(Stored items from a collection)
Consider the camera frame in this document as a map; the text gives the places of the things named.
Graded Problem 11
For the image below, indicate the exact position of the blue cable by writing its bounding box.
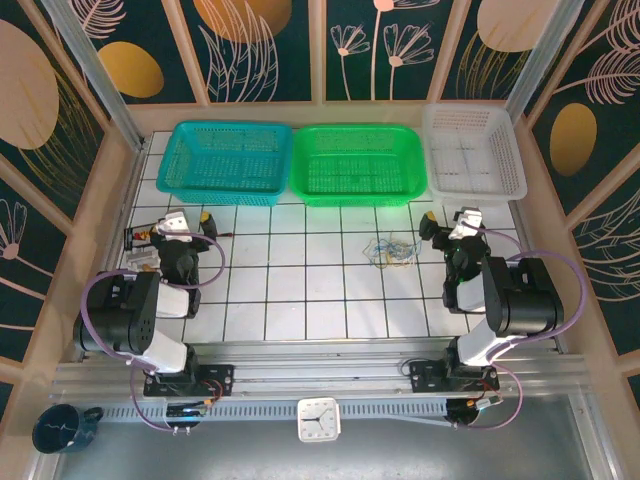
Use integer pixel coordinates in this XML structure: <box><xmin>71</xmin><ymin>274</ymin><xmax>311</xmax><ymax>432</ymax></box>
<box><xmin>369</xmin><ymin>234</ymin><xmax>419</xmax><ymax>266</ymax></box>
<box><xmin>372</xmin><ymin>234</ymin><xmax>421</xmax><ymax>269</ymax></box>

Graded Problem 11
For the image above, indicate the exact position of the yellow cable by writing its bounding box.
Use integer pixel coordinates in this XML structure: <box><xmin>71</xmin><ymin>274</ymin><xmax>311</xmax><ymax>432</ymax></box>
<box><xmin>363</xmin><ymin>238</ymin><xmax>416</xmax><ymax>271</ymax></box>
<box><xmin>364</xmin><ymin>239</ymin><xmax>419</xmax><ymax>271</ymax></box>

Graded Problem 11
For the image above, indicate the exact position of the white cable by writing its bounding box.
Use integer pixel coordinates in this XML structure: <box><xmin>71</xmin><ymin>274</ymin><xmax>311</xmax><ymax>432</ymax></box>
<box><xmin>362</xmin><ymin>234</ymin><xmax>419</xmax><ymax>270</ymax></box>

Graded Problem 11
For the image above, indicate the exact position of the green plastic basket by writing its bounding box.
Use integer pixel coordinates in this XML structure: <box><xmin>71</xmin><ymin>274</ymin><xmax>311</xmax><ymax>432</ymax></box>
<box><xmin>289</xmin><ymin>124</ymin><xmax>429</xmax><ymax>208</ymax></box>

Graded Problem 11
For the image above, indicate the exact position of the clear plastic block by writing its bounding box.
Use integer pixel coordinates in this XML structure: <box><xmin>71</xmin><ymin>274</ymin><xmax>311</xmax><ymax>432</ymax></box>
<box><xmin>127</xmin><ymin>249</ymin><xmax>161</xmax><ymax>269</ymax></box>

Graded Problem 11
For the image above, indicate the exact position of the black connector board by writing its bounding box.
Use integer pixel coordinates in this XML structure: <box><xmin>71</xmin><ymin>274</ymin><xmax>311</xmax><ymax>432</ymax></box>
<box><xmin>123</xmin><ymin>225</ymin><xmax>161</xmax><ymax>252</ymax></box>

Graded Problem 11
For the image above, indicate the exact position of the teal plastic basket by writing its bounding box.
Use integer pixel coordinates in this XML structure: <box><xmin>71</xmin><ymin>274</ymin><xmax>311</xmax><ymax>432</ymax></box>
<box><xmin>155</xmin><ymin>119</ymin><xmax>295</xmax><ymax>208</ymax></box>

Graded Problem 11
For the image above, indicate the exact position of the white plastic basket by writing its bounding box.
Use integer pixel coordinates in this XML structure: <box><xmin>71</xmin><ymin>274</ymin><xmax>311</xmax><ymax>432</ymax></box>
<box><xmin>422</xmin><ymin>103</ymin><xmax>530</xmax><ymax>205</ymax></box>

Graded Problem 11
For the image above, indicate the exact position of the black controller board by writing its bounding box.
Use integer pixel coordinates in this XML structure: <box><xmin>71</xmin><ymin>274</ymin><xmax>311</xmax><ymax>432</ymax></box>
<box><xmin>164</xmin><ymin>402</ymin><xmax>211</xmax><ymax>432</ymax></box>
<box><xmin>446</xmin><ymin>397</ymin><xmax>503</xmax><ymax>430</ymax></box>

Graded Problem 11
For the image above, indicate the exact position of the dark blue mug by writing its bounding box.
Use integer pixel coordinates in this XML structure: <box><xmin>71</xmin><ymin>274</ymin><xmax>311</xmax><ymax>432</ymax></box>
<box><xmin>32</xmin><ymin>403</ymin><xmax>105</xmax><ymax>455</ymax></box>

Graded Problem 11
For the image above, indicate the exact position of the white square clock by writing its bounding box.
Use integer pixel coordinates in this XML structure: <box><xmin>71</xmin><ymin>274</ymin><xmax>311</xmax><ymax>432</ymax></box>
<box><xmin>297</xmin><ymin>397</ymin><xmax>342</xmax><ymax>444</ymax></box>

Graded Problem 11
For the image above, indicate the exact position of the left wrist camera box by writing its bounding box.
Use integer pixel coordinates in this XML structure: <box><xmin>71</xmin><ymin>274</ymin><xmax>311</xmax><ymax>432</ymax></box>
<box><xmin>154</xmin><ymin>209</ymin><xmax>194</xmax><ymax>244</ymax></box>

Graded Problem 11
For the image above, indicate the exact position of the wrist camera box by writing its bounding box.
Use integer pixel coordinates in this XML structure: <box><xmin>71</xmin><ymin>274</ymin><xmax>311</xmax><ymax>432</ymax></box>
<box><xmin>154</xmin><ymin>209</ymin><xmax>194</xmax><ymax>244</ymax></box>
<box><xmin>449</xmin><ymin>208</ymin><xmax>485</xmax><ymax>241</ymax></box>

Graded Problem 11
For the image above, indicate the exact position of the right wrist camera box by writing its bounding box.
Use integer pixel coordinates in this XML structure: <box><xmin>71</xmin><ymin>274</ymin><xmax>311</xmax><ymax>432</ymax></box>
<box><xmin>449</xmin><ymin>208</ymin><xmax>485</xmax><ymax>241</ymax></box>

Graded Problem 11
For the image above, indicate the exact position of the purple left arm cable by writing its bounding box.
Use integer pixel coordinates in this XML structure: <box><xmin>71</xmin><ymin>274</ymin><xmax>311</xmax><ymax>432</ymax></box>
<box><xmin>81</xmin><ymin>230</ymin><xmax>225</xmax><ymax>434</ymax></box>

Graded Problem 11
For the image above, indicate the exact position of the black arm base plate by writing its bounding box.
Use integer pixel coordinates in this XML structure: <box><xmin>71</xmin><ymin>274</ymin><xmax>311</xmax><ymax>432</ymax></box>
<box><xmin>408</xmin><ymin>359</ymin><xmax>500</xmax><ymax>396</ymax></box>
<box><xmin>143</xmin><ymin>363</ymin><xmax>235</xmax><ymax>399</ymax></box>

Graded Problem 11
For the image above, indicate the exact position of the grey slotted cable duct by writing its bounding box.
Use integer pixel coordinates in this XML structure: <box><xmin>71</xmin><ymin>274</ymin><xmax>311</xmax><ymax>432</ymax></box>
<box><xmin>97</xmin><ymin>401</ymin><xmax>451</xmax><ymax>422</ymax></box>

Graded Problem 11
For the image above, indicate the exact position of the aluminium corner post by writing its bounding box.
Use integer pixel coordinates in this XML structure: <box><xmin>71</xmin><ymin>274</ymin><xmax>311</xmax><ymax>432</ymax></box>
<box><xmin>504</xmin><ymin>0</ymin><xmax>586</xmax><ymax>119</ymax></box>
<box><xmin>39</xmin><ymin>0</ymin><xmax>147</xmax><ymax>151</ymax></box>

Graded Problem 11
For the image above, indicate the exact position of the aluminium rail frame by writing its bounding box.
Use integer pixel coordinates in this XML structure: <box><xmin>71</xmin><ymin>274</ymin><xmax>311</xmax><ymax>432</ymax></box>
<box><xmin>49</xmin><ymin>339</ymin><xmax>589</xmax><ymax>401</ymax></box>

WHAT THE EXERCISE ASKS: Print every record above exactly, with no pictures.

EXPECTED ANSWER:
Consider the camera frame in this document as a map; the text gives the places of the things named.
Graded Problem 11
For the image below, indicate the exact position of the blue cable by writing its bounding box.
Use integer pixel coordinates in this XML structure: <box><xmin>71</xmin><ymin>274</ymin><xmax>311</xmax><ymax>432</ymax></box>
<box><xmin>369</xmin><ymin>234</ymin><xmax>419</xmax><ymax>266</ymax></box>
<box><xmin>372</xmin><ymin>234</ymin><xmax>421</xmax><ymax>269</ymax></box>

Graded Problem 11
For the image above, indicate the exact position of the yellow cable by writing its bounding box.
Use integer pixel coordinates in this XML structure: <box><xmin>71</xmin><ymin>274</ymin><xmax>311</xmax><ymax>432</ymax></box>
<box><xmin>363</xmin><ymin>238</ymin><xmax>416</xmax><ymax>271</ymax></box>
<box><xmin>364</xmin><ymin>239</ymin><xmax>419</xmax><ymax>271</ymax></box>

Graded Problem 11
For the image above, indicate the exact position of the white cable by writing its bounding box.
Use integer pixel coordinates in this XML structure: <box><xmin>71</xmin><ymin>274</ymin><xmax>311</xmax><ymax>432</ymax></box>
<box><xmin>362</xmin><ymin>234</ymin><xmax>419</xmax><ymax>270</ymax></box>

Graded Problem 11
For the image above, indicate the exact position of the green plastic basket by writing its bounding box.
Use integer pixel coordinates in this XML structure: <box><xmin>71</xmin><ymin>274</ymin><xmax>311</xmax><ymax>432</ymax></box>
<box><xmin>289</xmin><ymin>124</ymin><xmax>429</xmax><ymax>208</ymax></box>

Graded Problem 11
For the image above, indicate the exact position of the clear plastic block by writing its bounding box.
Use integer pixel coordinates in this XML structure: <box><xmin>71</xmin><ymin>274</ymin><xmax>311</xmax><ymax>432</ymax></box>
<box><xmin>127</xmin><ymin>249</ymin><xmax>161</xmax><ymax>269</ymax></box>

Graded Problem 11
For the image above, indicate the exact position of the black connector board by writing its bounding box.
Use integer pixel coordinates in this XML structure: <box><xmin>71</xmin><ymin>274</ymin><xmax>311</xmax><ymax>432</ymax></box>
<box><xmin>123</xmin><ymin>225</ymin><xmax>161</xmax><ymax>252</ymax></box>

Graded Problem 11
For the image above, indicate the exact position of the teal plastic basket by writing its bounding box.
Use integer pixel coordinates in this XML structure: <box><xmin>71</xmin><ymin>274</ymin><xmax>311</xmax><ymax>432</ymax></box>
<box><xmin>155</xmin><ymin>119</ymin><xmax>295</xmax><ymax>208</ymax></box>

Graded Problem 11
For the image above, indicate the exact position of the white plastic basket by writing its bounding box.
Use integer pixel coordinates in this XML structure: <box><xmin>71</xmin><ymin>274</ymin><xmax>311</xmax><ymax>432</ymax></box>
<box><xmin>422</xmin><ymin>103</ymin><xmax>530</xmax><ymax>205</ymax></box>

Graded Problem 11
For the image above, indicate the exact position of the black controller board by writing its bounding box.
Use integer pixel coordinates in this XML structure: <box><xmin>71</xmin><ymin>274</ymin><xmax>311</xmax><ymax>432</ymax></box>
<box><xmin>164</xmin><ymin>402</ymin><xmax>211</xmax><ymax>432</ymax></box>
<box><xmin>446</xmin><ymin>397</ymin><xmax>503</xmax><ymax>430</ymax></box>

Graded Problem 11
For the image above, indicate the exact position of the dark blue mug by writing its bounding box.
Use integer pixel coordinates in this XML structure: <box><xmin>71</xmin><ymin>274</ymin><xmax>311</xmax><ymax>432</ymax></box>
<box><xmin>32</xmin><ymin>403</ymin><xmax>105</xmax><ymax>455</ymax></box>

Graded Problem 11
For the image above, indicate the exact position of the white square clock by writing its bounding box.
Use integer pixel coordinates in this XML structure: <box><xmin>71</xmin><ymin>274</ymin><xmax>311</xmax><ymax>432</ymax></box>
<box><xmin>297</xmin><ymin>397</ymin><xmax>342</xmax><ymax>444</ymax></box>

Graded Problem 11
For the image above, indicate the exact position of the left wrist camera box by writing its bounding box.
Use integer pixel coordinates in this XML structure: <box><xmin>71</xmin><ymin>274</ymin><xmax>311</xmax><ymax>432</ymax></box>
<box><xmin>154</xmin><ymin>209</ymin><xmax>194</xmax><ymax>244</ymax></box>

Graded Problem 11
For the image above, indicate the exact position of the wrist camera box by writing its bounding box.
Use integer pixel coordinates in this XML structure: <box><xmin>71</xmin><ymin>274</ymin><xmax>311</xmax><ymax>432</ymax></box>
<box><xmin>154</xmin><ymin>209</ymin><xmax>194</xmax><ymax>244</ymax></box>
<box><xmin>449</xmin><ymin>208</ymin><xmax>485</xmax><ymax>241</ymax></box>

Graded Problem 11
For the image above, indicate the exact position of the right wrist camera box by writing its bounding box.
Use integer pixel coordinates in this XML structure: <box><xmin>71</xmin><ymin>274</ymin><xmax>311</xmax><ymax>432</ymax></box>
<box><xmin>449</xmin><ymin>208</ymin><xmax>485</xmax><ymax>241</ymax></box>

Graded Problem 11
For the image above, indicate the exact position of the purple left arm cable by writing its bounding box.
Use integer pixel coordinates in this XML structure: <box><xmin>71</xmin><ymin>274</ymin><xmax>311</xmax><ymax>432</ymax></box>
<box><xmin>81</xmin><ymin>230</ymin><xmax>225</xmax><ymax>434</ymax></box>

Graded Problem 11
For the image above, indicate the exact position of the black arm base plate by writing its bounding box.
Use integer pixel coordinates in this XML structure: <box><xmin>71</xmin><ymin>274</ymin><xmax>311</xmax><ymax>432</ymax></box>
<box><xmin>408</xmin><ymin>359</ymin><xmax>500</xmax><ymax>396</ymax></box>
<box><xmin>143</xmin><ymin>363</ymin><xmax>235</xmax><ymax>399</ymax></box>

Graded Problem 11
For the image above, indicate the exact position of the grey slotted cable duct by writing its bounding box.
Use integer pixel coordinates in this XML structure: <box><xmin>71</xmin><ymin>274</ymin><xmax>311</xmax><ymax>432</ymax></box>
<box><xmin>97</xmin><ymin>401</ymin><xmax>451</xmax><ymax>422</ymax></box>

Graded Problem 11
For the image above, indicate the exact position of the aluminium corner post by writing its bounding box.
Use integer pixel coordinates in this XML structure: <box><xmin>71</xmin><ymin>274</ymin><xmax>311</xmax><ymax>432</ymax></box>
<box><xmin>504</xmin><ymin>0</ymin><xmax>586</xmax><ymax>119</ymax></box>
<box><xmin>39</xmin><ymin>0</ymin><xmax>147</xmax><ymax>151</ymax></box>

Graded Problem 11
For the image above, indicate the exact position of the aluminium rail frame by writing its bounding box.
Use integer pixel coordinates in this XML structure: <box><xmin>71</xmin><ymin>274</ymin><xmax>311</xmax><ymax>432</ymax></box>
<box><xmin>49</xmin><ymin>339</ymin><xmax>589</xmax><ymax>401</ymax></box>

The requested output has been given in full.